Kao Tze-Wah, Huang Kuo-Chiang, Huang Yu-Ling, Tsai Tun-Jun, Hsieh Bor-Shen, Wu Ming-Shiou
Department of Internal Medicine, National Taiwan University Hospital, Taipei, Taiwan.
J Formos Med Assoc. 2004 Aug;103(8):624-8.
Most patients with end-stage renal disease (ERSD) visiting our hospital for hemodialysis treatment during the SARS outbreak wore an N95 mask. Data on the physiological stress imposed by the wearing of N95 masks remains limited. This study investigated the physiological impact of wearing an N95 mask during hemodialysis (HD) on patients with ESRD.
ESRD patients who received regular HD at National Taiwan University Hospital between April to June 2003 were enrolled. Each patient wore a new N95 mask (3M Model 8210) during HD (4 hours). Vital signs, clinical symptoms and arterial blood gas measured before and at the end of HD were compared.
Thirty nine patients (23 men; mean age, 57.2 years) were recruited for participation in the study.
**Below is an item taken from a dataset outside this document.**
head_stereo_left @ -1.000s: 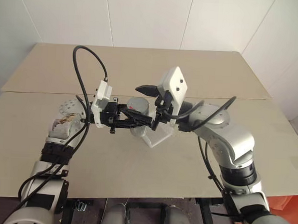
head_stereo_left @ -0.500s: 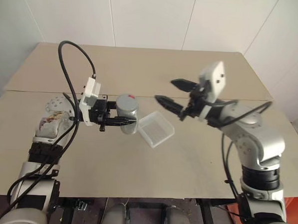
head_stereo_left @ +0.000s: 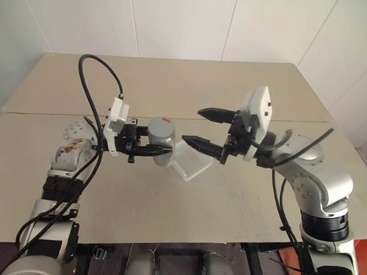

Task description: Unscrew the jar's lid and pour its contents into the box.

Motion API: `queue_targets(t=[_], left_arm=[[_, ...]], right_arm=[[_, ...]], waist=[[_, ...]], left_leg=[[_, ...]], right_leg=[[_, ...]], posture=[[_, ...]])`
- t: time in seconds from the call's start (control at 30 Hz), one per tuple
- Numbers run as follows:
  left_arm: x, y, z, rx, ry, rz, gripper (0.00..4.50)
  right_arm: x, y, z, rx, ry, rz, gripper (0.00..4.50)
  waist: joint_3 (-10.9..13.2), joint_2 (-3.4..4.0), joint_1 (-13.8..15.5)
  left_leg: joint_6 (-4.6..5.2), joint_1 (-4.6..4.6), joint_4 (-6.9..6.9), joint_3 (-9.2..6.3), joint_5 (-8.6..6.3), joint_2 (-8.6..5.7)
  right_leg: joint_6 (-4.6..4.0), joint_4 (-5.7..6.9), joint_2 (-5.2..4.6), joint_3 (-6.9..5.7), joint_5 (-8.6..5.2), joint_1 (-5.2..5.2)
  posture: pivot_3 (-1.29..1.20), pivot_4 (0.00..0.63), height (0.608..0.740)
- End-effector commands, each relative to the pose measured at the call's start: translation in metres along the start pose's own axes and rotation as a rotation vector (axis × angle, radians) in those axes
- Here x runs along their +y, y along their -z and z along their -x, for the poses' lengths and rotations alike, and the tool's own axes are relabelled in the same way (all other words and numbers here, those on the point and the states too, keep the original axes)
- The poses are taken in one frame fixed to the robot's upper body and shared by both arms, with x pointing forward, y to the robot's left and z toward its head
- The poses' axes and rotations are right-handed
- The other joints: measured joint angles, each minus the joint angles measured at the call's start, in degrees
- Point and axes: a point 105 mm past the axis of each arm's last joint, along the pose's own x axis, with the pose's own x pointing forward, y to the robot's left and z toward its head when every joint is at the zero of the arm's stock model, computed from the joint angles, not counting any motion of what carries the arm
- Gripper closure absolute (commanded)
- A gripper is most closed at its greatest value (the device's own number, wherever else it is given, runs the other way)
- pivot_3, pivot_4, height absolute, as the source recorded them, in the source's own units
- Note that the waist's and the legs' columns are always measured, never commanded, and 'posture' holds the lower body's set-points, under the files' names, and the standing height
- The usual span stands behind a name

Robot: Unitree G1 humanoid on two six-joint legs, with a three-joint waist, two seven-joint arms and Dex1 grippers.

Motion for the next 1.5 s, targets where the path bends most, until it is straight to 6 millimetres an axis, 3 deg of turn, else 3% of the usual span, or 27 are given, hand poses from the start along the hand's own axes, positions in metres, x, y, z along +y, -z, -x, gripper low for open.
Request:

Seventy percent of the patients showed a reduction in partial pressure of oxygen (PaO2), and 19% developed various degrees of hypoxemia. Wearing an N95 mask significantly reduced the PaO2 level (101.7 +/- 12.6 to 92.7 +/- 15.8 mm Hg, p = 0.006), increased the respiratory rate (16.8 +/- 2.8 to 18.8 +/- 2.7/min, p < 0.001), and increased the occurrence of chest discomfort (3 to 11 patients, p = 0.014) and respiratory distress (1 to 17 patients, p < 0.001). Baseline PaO2 level was the only significant predictor of the magnitude of PaO2 reduction (p < 0.001).
Wearing an N95 mask for 4 hours during HD significantly reduced PaO2 and increased respiratory adverse effects in ESRD patients.
在严重急性呼吸综合征(SARS)疫情期间,大多数到我院进行血液透析治疗的终末期肾病(ERSD)患者佩戴了N95口罩。关于佩戴N95口罩所带来的生理应激的数据仍然有限。本研究调查了终末期肾病患者在血液透析(HD)期间佩戴N95口罩的生理影响。
纳入2003年4月至6月在台湾大学附属医院接受常规血液透析的终末期肾病患者。每位患者在血液透析期间(4小时)佩戴一个新的N95口罩(3M 8210型)。比较血液透析开始前和结束时测量的生命体征、临床症状和动脉血气。
招募了39名患者(23名男性;平均年龄57.2岁)参与本研究。70%的患者氧分压(PaO2)降低,19%出现不同程度的低氧血症。佩戴N95口罩显著降低了PaO2水平(从101.7±12.6降至92.7±15.8 mmHg,p=0.006),增加了呼吸频率(从16.8±2.8增至18.8±2.7次/分钟,p<0.001),并增加了胸部不适(从3例增至11例,p=0.014)和呼吸窘迫(从1例增至17例,p<0.001)的发生率。基线PaO2水平是PaO2降低幅度的唯一显著预测因素(p<0.001)。
在血液透析期间佩戴N95口罩4小时会显著降低终末期肾病患者的PaO2并增加呼吸不良反应。